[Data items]
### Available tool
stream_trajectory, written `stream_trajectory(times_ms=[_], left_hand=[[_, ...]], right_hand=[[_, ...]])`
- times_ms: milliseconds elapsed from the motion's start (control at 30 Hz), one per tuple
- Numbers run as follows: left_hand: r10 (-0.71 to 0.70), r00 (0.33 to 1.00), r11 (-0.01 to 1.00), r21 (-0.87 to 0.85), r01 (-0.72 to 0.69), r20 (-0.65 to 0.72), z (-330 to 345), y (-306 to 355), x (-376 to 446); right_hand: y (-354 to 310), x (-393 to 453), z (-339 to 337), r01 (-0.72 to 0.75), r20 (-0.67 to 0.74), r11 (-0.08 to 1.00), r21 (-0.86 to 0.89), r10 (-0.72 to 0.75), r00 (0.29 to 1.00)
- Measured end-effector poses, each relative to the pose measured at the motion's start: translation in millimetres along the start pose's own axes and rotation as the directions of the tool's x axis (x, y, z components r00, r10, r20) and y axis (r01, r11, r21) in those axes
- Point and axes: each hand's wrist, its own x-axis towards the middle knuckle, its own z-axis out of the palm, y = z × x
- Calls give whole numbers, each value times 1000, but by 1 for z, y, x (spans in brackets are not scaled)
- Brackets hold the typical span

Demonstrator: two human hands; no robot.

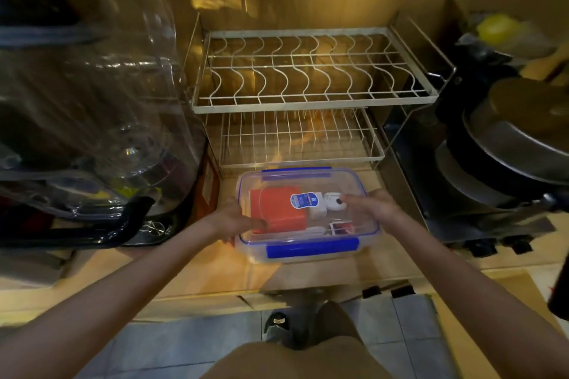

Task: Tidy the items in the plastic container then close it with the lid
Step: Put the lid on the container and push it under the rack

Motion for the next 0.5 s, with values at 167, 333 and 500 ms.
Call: stream_trajectory(times_ms=[167, 333, 500], left_hand=[[80, 996, 997, 24, -79, -45, -16, 11, -30], [205, 975, 979, 22, -204, -85, -38, 30, -76], [347, 937, 938, 12, -347, -31, -57, 48, -123]], right_hand=[[-25, -29, -29, 95, -16, 995, 15, -95, 995], [-59, -50, -58, 225, 90, 970, -91, -217, 972], [-92, -84, -91, 353, 140, 921, -163, -333, 933]])
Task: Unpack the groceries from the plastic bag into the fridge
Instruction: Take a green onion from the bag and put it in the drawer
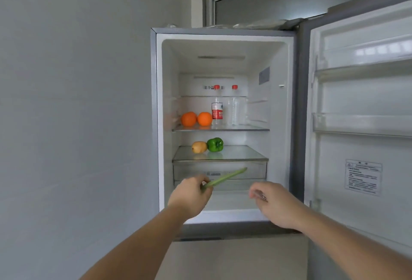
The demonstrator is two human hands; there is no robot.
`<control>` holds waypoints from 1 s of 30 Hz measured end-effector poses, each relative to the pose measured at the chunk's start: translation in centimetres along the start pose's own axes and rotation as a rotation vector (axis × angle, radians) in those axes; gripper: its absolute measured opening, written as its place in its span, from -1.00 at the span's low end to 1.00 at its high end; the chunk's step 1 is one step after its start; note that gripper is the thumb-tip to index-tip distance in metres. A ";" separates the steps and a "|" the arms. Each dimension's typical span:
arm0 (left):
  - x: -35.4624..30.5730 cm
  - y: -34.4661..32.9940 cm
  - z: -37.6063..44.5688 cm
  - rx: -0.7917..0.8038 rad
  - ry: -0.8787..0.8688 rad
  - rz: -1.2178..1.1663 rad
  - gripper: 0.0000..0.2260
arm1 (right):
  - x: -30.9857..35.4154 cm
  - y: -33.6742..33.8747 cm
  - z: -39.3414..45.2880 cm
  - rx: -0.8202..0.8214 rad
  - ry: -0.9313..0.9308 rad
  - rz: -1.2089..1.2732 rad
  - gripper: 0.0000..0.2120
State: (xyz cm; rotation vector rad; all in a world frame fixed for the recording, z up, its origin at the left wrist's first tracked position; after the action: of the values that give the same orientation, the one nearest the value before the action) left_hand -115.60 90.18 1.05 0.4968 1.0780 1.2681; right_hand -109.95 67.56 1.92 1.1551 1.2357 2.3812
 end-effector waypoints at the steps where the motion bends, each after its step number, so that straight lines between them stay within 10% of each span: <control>1: 0.7 -0.5 2.0 -0.015 -0.022 -0.012 -0.87 | -0.4 -0.2 1.7 -0.008 -0.011 -0.010 -0.83; 30: 1.6 -16.5 36.8 0.082 -0.049 0.120 -0.69 | -16.9 2.0 31.5 -0.023 0.003 -0.099 -0.72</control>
State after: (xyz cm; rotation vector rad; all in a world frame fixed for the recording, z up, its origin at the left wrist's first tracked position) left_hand -75.76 96.00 3.89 0.6593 1.0748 1.3134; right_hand -75.38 76.44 4.82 1.0585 1.2329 2.3191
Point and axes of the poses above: each hand's wrist, its own z-axis towards the middle knuckle, its own y-axis out of the back of the hand, x = y × z, the point moved 1 cm from there along z, towards the middle knuckle, and after that the axes turned 10 degrees about z, right-handed, at the moved point
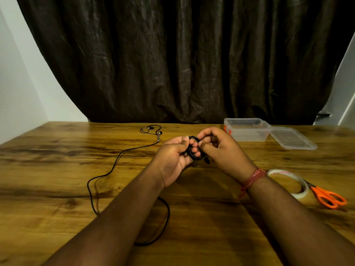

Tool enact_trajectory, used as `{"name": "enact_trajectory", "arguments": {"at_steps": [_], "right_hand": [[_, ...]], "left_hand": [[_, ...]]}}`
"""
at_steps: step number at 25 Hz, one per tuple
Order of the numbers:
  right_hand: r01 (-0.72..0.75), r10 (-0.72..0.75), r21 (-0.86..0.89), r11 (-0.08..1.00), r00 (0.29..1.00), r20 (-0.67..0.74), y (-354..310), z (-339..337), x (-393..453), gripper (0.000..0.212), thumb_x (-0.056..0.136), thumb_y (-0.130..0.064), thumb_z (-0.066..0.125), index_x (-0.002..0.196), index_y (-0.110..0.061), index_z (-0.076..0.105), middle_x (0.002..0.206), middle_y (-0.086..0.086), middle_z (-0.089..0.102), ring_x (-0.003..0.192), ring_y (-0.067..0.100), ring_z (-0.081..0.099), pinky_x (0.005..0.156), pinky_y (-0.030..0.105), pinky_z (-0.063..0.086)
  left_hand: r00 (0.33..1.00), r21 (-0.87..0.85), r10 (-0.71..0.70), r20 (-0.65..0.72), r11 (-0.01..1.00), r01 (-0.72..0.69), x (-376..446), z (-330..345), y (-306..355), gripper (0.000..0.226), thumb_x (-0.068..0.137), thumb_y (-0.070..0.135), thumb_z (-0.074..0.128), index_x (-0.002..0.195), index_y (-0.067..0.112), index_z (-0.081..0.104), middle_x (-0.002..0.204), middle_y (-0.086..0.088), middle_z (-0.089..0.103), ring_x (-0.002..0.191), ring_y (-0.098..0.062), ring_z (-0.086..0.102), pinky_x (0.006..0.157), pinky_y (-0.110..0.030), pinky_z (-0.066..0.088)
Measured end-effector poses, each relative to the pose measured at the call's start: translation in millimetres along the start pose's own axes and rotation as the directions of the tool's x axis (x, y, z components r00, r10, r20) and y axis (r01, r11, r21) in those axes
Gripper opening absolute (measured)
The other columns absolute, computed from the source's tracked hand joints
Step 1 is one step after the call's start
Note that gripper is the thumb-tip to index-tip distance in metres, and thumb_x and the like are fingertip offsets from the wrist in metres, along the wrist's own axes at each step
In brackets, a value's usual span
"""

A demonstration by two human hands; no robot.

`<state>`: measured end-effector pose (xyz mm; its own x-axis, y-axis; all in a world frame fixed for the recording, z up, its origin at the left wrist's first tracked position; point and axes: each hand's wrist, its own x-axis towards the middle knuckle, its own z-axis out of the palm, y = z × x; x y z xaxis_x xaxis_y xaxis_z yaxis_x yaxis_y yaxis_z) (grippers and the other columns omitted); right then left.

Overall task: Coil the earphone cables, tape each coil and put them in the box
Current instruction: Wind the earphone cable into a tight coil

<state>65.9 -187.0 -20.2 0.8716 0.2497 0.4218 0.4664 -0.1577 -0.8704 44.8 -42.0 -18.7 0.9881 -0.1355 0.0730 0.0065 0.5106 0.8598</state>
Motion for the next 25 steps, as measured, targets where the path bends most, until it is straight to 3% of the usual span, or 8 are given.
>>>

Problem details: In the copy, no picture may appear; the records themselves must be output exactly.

Exercise output:
### Available tool
stream_trajectory, written `stream_trajectory(times_ms=[_], left_hand=[[_, ...]], right_hand=[[_, ...]])`
- times_ms: milliseconds elapsed from the motion's start (control at 30 Hz), one per tuple
- Numbers run as follows: left_hand: r10 (-0.71 to 0.70), r00 (0.33 to 1.00), r11 (-0.01 to 1.00), r21 (-0.87 to 0.85), r01 (-0.72 to 0.69), r20 (-0.65 to 0.72), z (-330 to 345), y (-306 to 355), x (-376 to 446); right_hand: y (-354 to 310), x (-393 to 453), z (-339 to 337), r01 (-0.72 to 0.75), r20 (-0.67 to 0.74), r11 (-0.08 to 1.00), r21 (-0.86 to 0.89), r10 (-0.72 to 0.75), r00 (0.29 to 1.00)
- Measured end-effector poses, each relative to the pose measured at the motion's start: translation in millimetres along the start pose's own axes and rotation as the directions of the tool's x axis (x, y, z components r00, r10, r20) and y axis (r01, r11, r21) in those axes
- Point and axes: each hand's wrist, its own x-axis towards the middle knuckle, its own z-axis out of the palm, y = z × x
- Calls give whole numbers, each value times 1000, but by 1 for z, y, x (spans in brackets are not scaled)
- Brackets hold the typical span

Demonstrator: two human hands; no robot.


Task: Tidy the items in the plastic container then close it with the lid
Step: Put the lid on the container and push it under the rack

Motion for the next 0.5 s, with values at 167, 333 and 500 ms.
Call: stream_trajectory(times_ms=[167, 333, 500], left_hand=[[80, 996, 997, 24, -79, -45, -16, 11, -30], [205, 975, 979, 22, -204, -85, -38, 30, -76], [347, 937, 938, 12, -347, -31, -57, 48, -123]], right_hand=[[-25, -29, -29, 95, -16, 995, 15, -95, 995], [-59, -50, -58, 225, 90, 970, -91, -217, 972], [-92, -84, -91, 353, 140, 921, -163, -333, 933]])
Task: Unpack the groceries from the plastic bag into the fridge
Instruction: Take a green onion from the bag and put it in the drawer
The demonstrator is two human hands; there is no robot.
`<control>` holds waypoints from 1 s of 30 Hz measured end-effector poses, each relative to the pose measured at the chunk's start: translation in centimetres along the start pose's own axes and rotation as a rotation vector (axis × angle, radians) in those axes; gripper: its absolute measured opening, written as its place in its span, from -1.00 at the span's low end to 1.00 at its high end; the chunk's step 1 is one step after its start; note that gripper is the thumb-tip to index-tip distance in metres. A ";" separates the steps and a "|" the arms. Each dimension's typical span:
arm0 (left):
  - x: -35.4624..30.5730 cm
  - y: -34.4661..32.9940 cm
  - z: -37.6063..44.5688 cm
  - rx: -0.7917..0.8038 rad
  - ry: -0.8787..0.8688 rad
  - rz: -1.2178..1.1663 rad
  - gripper: 0.0000..0.2260
arm1 (right):
  - x: -30.9857..35.4154 cm
  - y: -33.6742..33.8747 cm
  - z: -39.3414..45.2880 cm
  - rx: -0.8202..0.8214 rad
  - ry: -0.9313..0.9308 rad
  - rz: -1.2089..1.2732 rad
  - gripper: 0.0000..0.2120
State: (xyz cm; rotation vector rad; all in a world frame fixed for the recording, z up, its origin at the left wrist's first tracked position; after the action: of the values that give the same orientation, the one nearest the value before the action) left_hand -115.60 90.18 1.05 0.4968 1.0780 1.2681; right_hand -109.95 67.56 1.92 1.1551 1.2357 2.3812
 end-effector waypoints at the steps where the motion bends, each after its step number, so that straight lines between them stay within 10% of each span: <control>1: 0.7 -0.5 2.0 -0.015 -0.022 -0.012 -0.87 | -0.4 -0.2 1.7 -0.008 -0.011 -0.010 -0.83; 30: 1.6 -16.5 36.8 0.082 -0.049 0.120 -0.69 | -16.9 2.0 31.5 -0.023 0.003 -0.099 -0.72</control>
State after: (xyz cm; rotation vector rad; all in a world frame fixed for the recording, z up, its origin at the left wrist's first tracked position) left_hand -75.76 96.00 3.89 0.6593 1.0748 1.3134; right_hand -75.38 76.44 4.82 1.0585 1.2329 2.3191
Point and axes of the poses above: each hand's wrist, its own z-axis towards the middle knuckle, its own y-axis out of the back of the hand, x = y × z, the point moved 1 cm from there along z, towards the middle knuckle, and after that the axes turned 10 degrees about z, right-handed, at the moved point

Tool enact_trajectory, used as `{"name": "enact_trajectory", "arguments": {"at_steps": [_], "right_hand": [[_, ...]], "left_hand": [[_, ...]]}}`
"""
at_steps: step number at 25 Hz, one per tuple
Order of the numbers:
  right_hand: r01 (-0.72..0.75), r10 (-0.72..0.75), r21 (-0.86..0.89), r11 (-0.08..1.00), r00 (0.29..1.00), r20 (-0.67..0.74), y (-354..310), z (-339..337), x (-393..453), gripper (0.000..0.212), thumb_x (-0.056..0.136), thumb_y (-0.130..0.064), thumb_z (-0.066..0.125), index_x (-0.002..0.196), index_y (-0.110..0.061), index_z (-0.076..0.105), middle_x (0.002..0.206), middle_y (-0.086..0.086), middle_z (-0.089..0.102), ring_x (-0.003..0.192), ring_y (-0.067..0.100), ring_z (-0.081..0.099), pinky_x (0.005..0.156), pinky_y (-0.030..0.105), pinky_z (-0.063..0.086)
  left_hand: r00 (0.33..1.00), r21 (-0.87..0.85), r10 (-0.71..0.70), r20 (-0.65..0.72), r11 (-0.01..1.00), r01 (-0.72..0.69), x (-376..446), z (-330..345), y (-306..355), gripper (0.000..0.226), thumb_x (-0.068..0.137), thumb_y (-0.070..0.135), thumb_z (-0.074..0.128), index_x (-0.002..0.195), index_y (-0.067..0.112), index_z (-0.081..0.104), middle_x (-0.002..0.204), middle_y (-0.086..0.088), middle_z (-0.089..0.103), ring_x (-0.002..0.191), ring_y (-0.098..0.062), ring_z (-0.086..0.102), pinky_x (0.006..0.157), pinky_y (-0.110..0.030), pinky_z (-0.066..0.088)
Measured end-effector poses, each relative to the pose measured at the call's start: translation in millimetres along the start pose's own axes and rotation as the directions of the tool's x axis (x, y, z components r00, r10, r20) and y axis (r01, r11, r21) in those axes
Gripper opening absolute (measured)
The other columns absolute, computed from the source's tracked hand joints
Step 1 is one step after the call's start
Note that gripper is the thumb-tip to index-tip distance in metres, and thumb_x and the like are fingertip offsets from the wrist in metres, along the wrist's own axes at each step
In brackets, a value's usual span
"""

A demonstration by two human hands; no robot.

`<state>`: measured end-effector pose (xyz mm; its own x-axis, y-axis; all in a world frame fixed for the recording, z up, its origin at the left wrist's first tracked position; point and axes: each hand's wrist, its own x-axis towards the middle knuckle, its own z-axis out of the palm, y = z × x; x y z xaxis_x xaxis_y xaxis_z yaxis_x yaxis_y yaxis_z) (grippers and the other columns omitted); right then left.

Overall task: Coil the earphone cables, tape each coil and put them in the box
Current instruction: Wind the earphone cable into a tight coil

<state>65.9 -187.0 -20.2 0.8716 0.2497 0.4218 0.4664 -0.1577 -0.8704 44.8 -42.0 -18.7 0.9881 -0.1355 0.0730 0.0065 0.5106 0.8598</state>
Motion for the next 25 steps, as measured, targets where the path bends most, until it is straight to 3% of the usual span, or 8 are given.
>>>

The exercise has now been completed.